▶ [THE PROBLEM] Scan the listing below for the word "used", then copy each line that has it.

▶ [RECORDS SHOWN]
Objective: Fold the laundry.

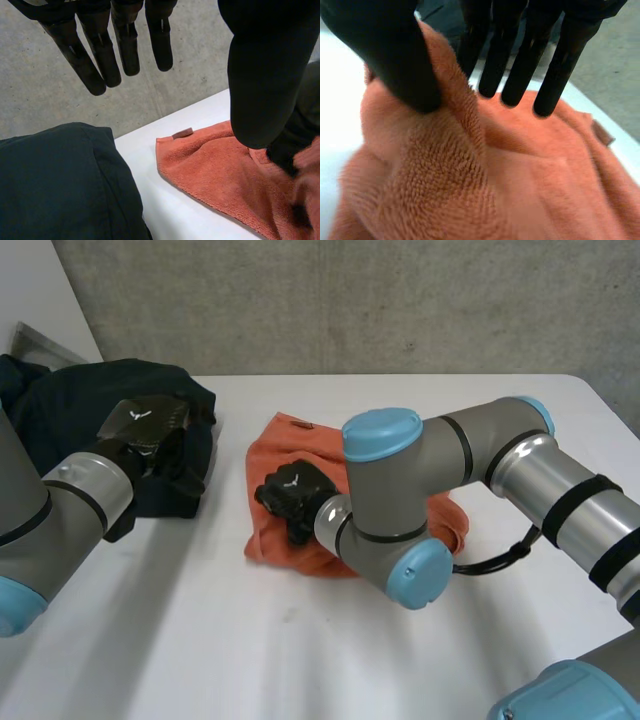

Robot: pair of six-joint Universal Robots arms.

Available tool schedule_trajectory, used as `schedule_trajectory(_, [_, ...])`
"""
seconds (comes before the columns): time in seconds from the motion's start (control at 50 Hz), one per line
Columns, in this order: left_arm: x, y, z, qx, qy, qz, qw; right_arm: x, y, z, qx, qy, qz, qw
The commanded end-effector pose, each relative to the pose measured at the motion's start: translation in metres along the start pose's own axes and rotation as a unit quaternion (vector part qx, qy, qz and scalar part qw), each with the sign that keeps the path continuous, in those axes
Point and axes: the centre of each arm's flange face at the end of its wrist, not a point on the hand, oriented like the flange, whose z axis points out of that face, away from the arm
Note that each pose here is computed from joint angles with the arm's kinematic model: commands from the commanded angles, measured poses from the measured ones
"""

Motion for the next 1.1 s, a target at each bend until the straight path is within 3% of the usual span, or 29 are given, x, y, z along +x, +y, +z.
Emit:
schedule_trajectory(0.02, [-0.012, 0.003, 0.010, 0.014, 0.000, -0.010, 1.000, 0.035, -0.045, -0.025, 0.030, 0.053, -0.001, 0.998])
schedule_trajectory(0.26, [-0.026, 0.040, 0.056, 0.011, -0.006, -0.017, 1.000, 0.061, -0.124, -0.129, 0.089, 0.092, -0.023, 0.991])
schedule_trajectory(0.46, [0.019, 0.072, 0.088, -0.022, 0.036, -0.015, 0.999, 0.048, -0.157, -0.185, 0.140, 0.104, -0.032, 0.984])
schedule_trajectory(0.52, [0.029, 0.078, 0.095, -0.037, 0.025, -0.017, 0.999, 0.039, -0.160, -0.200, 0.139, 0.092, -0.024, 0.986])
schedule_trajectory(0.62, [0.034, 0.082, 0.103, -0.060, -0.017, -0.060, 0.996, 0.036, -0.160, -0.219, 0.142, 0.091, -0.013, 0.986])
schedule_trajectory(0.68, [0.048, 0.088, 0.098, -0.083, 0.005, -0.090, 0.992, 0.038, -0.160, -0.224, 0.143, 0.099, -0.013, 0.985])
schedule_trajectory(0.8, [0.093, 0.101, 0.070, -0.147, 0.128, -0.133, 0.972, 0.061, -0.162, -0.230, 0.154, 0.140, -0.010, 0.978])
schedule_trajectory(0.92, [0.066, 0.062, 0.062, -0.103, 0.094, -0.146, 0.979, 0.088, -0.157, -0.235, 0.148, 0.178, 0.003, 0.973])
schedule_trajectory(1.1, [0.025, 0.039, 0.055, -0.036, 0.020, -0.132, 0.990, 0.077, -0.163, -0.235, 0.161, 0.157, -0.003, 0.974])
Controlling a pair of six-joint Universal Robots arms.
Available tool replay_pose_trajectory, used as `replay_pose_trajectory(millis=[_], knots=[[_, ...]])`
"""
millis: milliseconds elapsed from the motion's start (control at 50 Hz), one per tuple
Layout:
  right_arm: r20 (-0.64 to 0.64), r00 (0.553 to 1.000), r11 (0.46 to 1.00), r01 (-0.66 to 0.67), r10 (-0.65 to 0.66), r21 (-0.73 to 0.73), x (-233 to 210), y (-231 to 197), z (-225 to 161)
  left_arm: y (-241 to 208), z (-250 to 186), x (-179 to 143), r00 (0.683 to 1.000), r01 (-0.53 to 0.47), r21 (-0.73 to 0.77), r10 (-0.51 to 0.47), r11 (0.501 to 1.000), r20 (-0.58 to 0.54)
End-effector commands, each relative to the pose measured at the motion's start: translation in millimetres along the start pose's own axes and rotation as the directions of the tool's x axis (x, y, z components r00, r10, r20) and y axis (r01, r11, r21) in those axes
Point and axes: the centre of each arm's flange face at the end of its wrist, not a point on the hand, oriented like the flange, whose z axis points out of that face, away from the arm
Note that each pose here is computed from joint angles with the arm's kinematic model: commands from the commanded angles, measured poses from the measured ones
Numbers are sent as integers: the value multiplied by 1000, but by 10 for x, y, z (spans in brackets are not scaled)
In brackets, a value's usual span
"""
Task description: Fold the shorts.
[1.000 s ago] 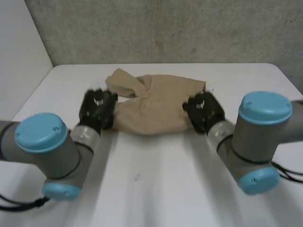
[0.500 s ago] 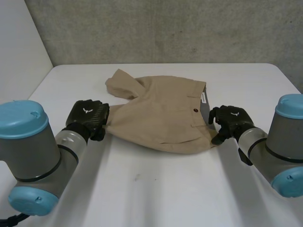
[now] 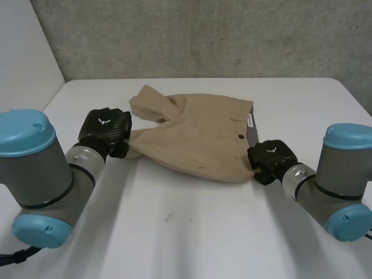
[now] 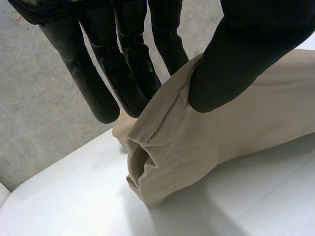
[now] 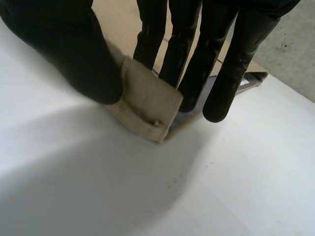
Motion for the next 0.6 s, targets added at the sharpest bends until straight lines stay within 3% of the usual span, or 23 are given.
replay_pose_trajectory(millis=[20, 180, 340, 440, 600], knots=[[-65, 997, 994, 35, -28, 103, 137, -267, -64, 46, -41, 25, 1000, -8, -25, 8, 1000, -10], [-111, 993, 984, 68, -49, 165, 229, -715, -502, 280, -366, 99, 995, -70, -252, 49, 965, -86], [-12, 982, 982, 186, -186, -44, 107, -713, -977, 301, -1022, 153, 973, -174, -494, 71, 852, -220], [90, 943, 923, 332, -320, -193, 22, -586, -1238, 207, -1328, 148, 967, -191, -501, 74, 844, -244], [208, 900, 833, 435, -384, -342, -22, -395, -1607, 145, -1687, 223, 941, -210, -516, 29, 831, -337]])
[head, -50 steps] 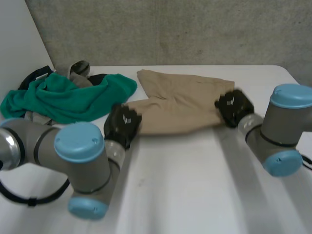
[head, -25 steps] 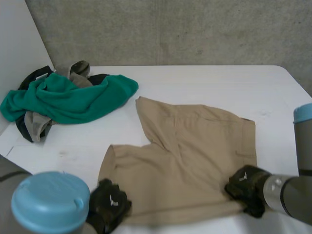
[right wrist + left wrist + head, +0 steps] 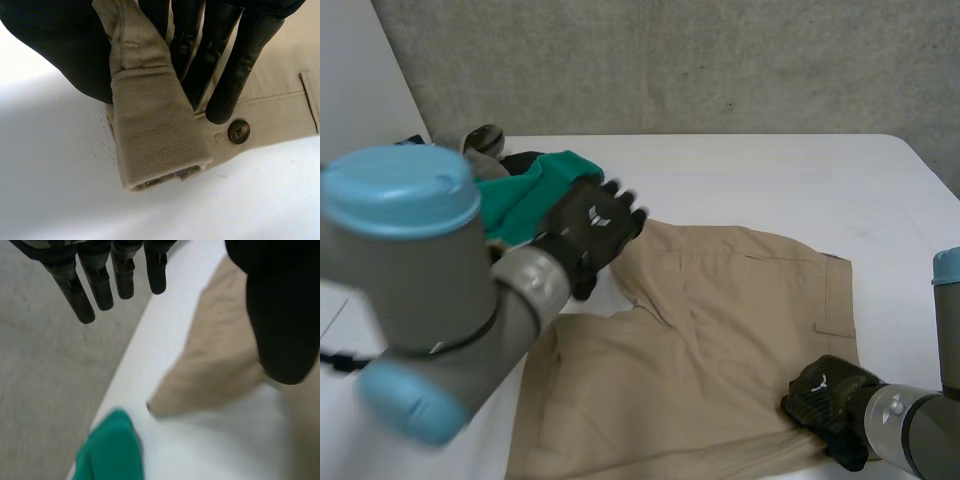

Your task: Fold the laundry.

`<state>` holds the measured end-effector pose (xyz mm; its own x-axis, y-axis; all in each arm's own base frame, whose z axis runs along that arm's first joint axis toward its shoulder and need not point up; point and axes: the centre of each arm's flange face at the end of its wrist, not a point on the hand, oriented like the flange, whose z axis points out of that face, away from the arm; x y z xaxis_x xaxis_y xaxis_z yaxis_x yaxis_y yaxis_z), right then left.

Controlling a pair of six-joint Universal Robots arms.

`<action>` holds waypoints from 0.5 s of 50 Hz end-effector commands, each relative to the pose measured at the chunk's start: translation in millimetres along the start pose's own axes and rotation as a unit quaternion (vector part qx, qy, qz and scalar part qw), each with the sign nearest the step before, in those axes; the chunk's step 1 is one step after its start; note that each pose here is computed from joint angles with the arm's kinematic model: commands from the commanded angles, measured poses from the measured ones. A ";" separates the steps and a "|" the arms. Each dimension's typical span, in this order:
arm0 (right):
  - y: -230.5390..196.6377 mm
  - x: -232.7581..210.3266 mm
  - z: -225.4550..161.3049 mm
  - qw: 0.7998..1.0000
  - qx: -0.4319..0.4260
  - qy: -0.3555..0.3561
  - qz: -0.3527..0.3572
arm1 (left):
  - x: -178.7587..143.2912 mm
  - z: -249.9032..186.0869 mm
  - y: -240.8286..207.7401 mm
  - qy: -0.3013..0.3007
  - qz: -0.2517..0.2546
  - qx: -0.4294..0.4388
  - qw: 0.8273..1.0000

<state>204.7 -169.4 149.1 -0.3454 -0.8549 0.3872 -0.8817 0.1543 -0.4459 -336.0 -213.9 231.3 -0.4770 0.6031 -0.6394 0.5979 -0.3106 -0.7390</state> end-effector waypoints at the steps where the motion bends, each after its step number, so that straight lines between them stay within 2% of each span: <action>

▶ [WRITTEN ANSWER]
Available tool schedule_trajectory, used as `schedule_trajectory(_, [_, ...])`
Available tool replay_pose_trajectory, used as `replay_pose_trajectory(millis=[_], knots=[[_, ...]])`

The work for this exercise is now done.